→ **Task prompt**
Please print the records below word for word.

→ **Source information**
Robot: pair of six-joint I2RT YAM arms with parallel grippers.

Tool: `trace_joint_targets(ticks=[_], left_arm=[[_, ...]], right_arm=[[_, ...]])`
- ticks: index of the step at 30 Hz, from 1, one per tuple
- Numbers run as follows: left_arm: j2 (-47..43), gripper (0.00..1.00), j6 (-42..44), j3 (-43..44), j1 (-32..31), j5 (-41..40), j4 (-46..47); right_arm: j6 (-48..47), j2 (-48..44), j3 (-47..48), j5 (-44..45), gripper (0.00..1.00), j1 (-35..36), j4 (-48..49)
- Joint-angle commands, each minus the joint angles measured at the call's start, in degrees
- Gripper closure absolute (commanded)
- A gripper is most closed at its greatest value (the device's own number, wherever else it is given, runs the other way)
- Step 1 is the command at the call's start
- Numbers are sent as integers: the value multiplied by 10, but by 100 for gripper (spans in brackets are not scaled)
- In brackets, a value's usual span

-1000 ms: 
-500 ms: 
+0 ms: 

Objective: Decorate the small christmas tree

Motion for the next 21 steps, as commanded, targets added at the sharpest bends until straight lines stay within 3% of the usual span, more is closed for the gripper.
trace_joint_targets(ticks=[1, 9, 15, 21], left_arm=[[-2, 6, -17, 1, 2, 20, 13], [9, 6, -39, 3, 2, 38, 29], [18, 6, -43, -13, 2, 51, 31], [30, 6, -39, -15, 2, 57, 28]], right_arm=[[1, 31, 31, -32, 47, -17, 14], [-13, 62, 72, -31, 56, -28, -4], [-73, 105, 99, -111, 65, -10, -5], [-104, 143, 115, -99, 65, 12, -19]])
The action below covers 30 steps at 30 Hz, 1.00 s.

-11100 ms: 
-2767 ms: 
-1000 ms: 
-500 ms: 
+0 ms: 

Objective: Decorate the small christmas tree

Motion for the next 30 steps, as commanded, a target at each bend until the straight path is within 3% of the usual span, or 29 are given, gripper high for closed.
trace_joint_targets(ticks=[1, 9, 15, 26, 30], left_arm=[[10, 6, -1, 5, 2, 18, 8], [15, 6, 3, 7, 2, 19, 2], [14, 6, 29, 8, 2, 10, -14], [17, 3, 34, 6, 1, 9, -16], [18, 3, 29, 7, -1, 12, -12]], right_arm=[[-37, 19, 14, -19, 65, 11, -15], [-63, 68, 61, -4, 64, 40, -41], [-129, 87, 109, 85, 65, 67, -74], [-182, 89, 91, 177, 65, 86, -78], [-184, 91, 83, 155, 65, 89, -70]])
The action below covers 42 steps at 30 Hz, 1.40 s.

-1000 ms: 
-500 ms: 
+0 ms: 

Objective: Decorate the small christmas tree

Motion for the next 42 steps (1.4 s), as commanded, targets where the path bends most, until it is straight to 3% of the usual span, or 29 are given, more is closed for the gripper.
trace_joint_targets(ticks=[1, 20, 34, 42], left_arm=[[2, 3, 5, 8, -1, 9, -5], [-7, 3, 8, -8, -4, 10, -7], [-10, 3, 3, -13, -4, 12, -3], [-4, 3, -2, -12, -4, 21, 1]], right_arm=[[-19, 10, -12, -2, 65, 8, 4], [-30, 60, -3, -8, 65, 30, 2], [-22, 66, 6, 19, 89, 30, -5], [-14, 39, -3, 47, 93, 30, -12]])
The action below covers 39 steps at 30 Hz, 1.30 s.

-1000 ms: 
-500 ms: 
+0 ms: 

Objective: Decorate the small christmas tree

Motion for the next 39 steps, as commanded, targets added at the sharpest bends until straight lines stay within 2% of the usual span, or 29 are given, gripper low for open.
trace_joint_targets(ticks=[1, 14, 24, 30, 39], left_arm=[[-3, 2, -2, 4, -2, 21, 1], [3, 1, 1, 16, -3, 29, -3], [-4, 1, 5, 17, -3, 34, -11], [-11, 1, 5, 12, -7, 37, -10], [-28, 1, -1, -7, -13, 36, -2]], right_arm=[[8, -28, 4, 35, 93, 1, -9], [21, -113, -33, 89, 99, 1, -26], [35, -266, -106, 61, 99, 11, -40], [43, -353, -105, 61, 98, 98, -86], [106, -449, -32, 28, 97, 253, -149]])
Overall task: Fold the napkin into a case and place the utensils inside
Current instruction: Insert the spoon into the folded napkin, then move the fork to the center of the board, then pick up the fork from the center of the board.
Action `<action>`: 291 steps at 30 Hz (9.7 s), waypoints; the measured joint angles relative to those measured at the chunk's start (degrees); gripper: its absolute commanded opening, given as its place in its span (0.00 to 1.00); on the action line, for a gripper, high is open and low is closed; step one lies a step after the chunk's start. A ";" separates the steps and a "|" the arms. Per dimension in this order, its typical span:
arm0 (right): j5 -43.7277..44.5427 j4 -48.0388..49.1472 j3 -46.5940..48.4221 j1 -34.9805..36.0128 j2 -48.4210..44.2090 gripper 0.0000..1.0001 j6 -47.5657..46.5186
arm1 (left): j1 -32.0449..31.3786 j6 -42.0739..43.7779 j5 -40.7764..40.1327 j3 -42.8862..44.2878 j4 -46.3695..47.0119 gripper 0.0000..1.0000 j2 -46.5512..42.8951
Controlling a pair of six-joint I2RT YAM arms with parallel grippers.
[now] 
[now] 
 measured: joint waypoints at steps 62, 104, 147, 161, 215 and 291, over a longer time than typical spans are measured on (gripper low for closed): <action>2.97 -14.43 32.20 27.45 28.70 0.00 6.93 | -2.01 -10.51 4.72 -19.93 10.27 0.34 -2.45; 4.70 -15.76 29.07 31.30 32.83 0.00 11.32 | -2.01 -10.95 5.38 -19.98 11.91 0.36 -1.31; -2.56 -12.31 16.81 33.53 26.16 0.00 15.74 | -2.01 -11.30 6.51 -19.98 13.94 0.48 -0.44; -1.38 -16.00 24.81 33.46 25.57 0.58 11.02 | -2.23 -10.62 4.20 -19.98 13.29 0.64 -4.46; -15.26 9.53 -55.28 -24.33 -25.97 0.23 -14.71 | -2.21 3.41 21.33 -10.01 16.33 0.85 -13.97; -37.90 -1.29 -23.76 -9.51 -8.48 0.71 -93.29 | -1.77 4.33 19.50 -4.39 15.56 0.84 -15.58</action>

→ **Result of this task**
Robot: pair of six-joint I2RT YAM arms with parallel grippers.

Tool: `trace_joint_targets(ticks=[_], left_arm=[[_, ...]], right_arm=[[_, ...]])`
- ticks: index of the step at 30 Hz, from 1, one per tuple
- Numbers run as follows: left_arm: j2 (-47..43), gripper (0.00..1.00), j6 (-42..44), j3 (-43..44), j1 (-32..31), j5 (-41..40), j4 (-46..47); right_arm: j6 (-48..47), j2 (-48..44), j3 (-47..48), j5 (-44..45), gripper (0.00..1.00), j1 (-35..36), j4 (-48..49)
- Joint-angle commands, each minus the joint angles measured at the call's start, in degrees
- Gripper closure absolute (commanded)
- A gripper is most closed at its greatest value (the device's own number, wherever else it is given, runs the other way)
- Step 1 is the command at the call's start
- Numbers are sent as integers: the value multiplied by 10, but by 100 for gripper (spans in brackets are not scaled)
- In brackets, a value's usual span

-1000 ms: 
-500 ms: 
+0 ms: 

Objective: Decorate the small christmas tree

Motion for the next 21 steps, as commanded, targets added at the sharpest bends until straight lines stay within 3% of the usual span, more is closed for the gripper.
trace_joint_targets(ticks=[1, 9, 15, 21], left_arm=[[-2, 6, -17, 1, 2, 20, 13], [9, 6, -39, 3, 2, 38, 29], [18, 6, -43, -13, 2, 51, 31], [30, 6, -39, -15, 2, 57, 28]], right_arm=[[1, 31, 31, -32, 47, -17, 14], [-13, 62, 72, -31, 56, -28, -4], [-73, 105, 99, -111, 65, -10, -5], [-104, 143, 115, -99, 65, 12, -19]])
The action below covers 30 steps at 30 Hz, 1.00 s.

-11100 ms: 
-2767 ms: 
-1000 ms: 
-500 ms: 
+0 ms: 

Objective: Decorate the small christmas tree

Motion for the next 30 steps, as commanded, a target at each bend until the straight path is within 3% of the usual span, or 29 are given, gripper high for closed.
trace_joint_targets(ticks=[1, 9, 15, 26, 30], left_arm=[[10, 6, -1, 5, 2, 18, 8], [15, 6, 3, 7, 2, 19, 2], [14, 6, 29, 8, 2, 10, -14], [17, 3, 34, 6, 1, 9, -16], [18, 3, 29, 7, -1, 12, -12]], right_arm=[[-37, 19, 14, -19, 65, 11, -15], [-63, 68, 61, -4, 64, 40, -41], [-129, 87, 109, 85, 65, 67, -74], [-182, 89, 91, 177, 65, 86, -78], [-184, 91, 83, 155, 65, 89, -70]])
The action below covers 42 steps at 30 Hz, 1.40 s.

-1000 ms: 
-500 ms: 
+0 ms: 

Objective: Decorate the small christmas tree

Motion for the next 42 steps (1.4 s), as commanded, targets where the path bends most, until it is straight to 3% of the usual span, or 29 are given, more is closed for the gripper.
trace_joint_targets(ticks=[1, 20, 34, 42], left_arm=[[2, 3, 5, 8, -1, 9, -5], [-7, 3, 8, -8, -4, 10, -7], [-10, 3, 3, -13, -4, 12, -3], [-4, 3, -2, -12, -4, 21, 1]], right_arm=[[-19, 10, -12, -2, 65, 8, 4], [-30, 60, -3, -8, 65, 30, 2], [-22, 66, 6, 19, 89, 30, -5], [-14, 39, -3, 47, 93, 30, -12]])
The action below covers 39 steps at 30 Hz, 1.30 s.

-1000 ms: 
-500 ms: 
+0 ms: 

Objective: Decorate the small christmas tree

Motion for the next 39 steps, as commanded, targets added at the sharpest bends until straight lines stay within 2% of the usual span, or 29 are given, gripper low for open.
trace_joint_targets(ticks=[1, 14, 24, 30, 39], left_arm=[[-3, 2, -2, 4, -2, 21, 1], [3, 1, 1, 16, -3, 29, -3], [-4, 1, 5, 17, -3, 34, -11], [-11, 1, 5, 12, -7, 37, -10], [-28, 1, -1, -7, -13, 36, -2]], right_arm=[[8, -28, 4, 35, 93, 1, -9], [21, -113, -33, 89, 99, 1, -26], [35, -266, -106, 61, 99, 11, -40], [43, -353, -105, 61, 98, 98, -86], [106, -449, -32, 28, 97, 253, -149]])
Overall task: Fold the napkin into a case and place the utensils inside
Current instruction: Insert the spoon into the folded napkin, then move the fork to the center of the board, then pick up the fork from the center of the board.
Action `<action>`: 291 steps at 30 Hz (9.7 s), waypoints; the measured joint angles relative to those measured at the chunk's start (degrees); gripper: its absolute commanded opening, given as its place in its span (0.00 to 1.00); on the action line, for a gripper, high is open and low is closed; step one lies a step after the chunk's start. A ";" separates the steps and a "|" the arms. Per dimension in this order, its typical span:
arm0 (right): j5 -43.7277..44.5427 j4 -48.0388..49.1472 j3 -46.5940..48.4221 j1 -34.9805..36.0128 j2 -48.4210..44.2090 gripper 0.0000..1.0001 j6 -47.5657..46.5186
arm1 (left): j1 -32.0449..31.3786 j6 -42.0739..43.7779 j5 -40.7764..40.1327 j3 -42.8862..44.2878 j4 -46.3695..47.0119 gripper 0.0000..1.0000 j2 -46.5512..42.8951
Controlling a pair of six-joint I2RT YAM arms with parallel grippers.
[now] 
[now] 
 measured: joint waypoints at steps 62, 104, 147, 161, 215 and 291, over a longer time than typical spans are measured on (gripper low for closed): <action>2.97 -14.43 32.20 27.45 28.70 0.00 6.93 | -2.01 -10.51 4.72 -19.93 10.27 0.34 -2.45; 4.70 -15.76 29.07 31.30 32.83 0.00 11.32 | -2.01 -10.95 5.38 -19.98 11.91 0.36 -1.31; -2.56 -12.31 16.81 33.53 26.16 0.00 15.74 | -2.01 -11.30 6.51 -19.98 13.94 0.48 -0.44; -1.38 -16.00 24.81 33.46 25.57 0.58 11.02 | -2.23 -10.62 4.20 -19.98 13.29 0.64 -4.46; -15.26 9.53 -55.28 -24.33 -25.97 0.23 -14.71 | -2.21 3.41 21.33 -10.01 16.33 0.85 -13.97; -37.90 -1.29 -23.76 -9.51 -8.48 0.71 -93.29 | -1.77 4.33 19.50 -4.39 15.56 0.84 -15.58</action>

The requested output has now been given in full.